= Your assignment =
Go through the records below and tally the lines that include "black". Answer with the number only.

Top of Material supplied

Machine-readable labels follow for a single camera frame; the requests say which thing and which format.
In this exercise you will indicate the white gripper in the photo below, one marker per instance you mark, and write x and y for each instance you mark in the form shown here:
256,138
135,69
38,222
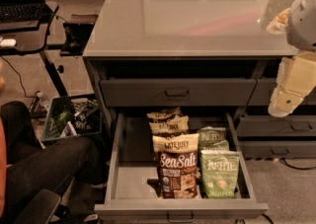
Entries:
303,26

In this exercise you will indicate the brown sea salt chip bag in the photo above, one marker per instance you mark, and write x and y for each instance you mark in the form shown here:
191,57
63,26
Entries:
177,165

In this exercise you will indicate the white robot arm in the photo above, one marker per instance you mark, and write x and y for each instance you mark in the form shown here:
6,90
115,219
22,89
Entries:
301,27

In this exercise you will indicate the rear green chip bag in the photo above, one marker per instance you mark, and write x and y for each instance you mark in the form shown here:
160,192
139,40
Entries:
212,138

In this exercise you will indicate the grey top drawer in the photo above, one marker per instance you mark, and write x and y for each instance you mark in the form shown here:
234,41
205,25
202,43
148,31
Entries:
190,92

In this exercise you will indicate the front green jalapeno chip bag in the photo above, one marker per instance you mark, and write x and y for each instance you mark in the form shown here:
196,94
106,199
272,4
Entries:
219,171

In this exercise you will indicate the open grey middle drawer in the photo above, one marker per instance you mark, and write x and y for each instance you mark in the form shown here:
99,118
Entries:
133,193

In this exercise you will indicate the right grey drawers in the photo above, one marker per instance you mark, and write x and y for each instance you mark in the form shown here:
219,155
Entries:
262,136

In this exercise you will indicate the black foot pedal box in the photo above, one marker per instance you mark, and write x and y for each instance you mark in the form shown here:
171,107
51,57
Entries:
77,33

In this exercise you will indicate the green crate of snacks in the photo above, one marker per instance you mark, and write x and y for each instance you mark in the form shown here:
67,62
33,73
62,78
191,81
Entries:
73,116

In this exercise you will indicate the black laptop stand table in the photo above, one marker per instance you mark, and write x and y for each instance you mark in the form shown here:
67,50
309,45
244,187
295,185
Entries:
32,42

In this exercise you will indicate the seated person black trousers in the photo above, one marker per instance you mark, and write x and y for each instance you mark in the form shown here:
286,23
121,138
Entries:
27,168

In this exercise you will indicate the white computer mouse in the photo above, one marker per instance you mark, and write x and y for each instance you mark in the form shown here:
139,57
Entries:
7,42

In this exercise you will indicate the black chair armrest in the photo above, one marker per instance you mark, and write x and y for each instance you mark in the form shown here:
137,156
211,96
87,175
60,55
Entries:
40,209

Bottom of Material supplied

= Result of the exercise =
4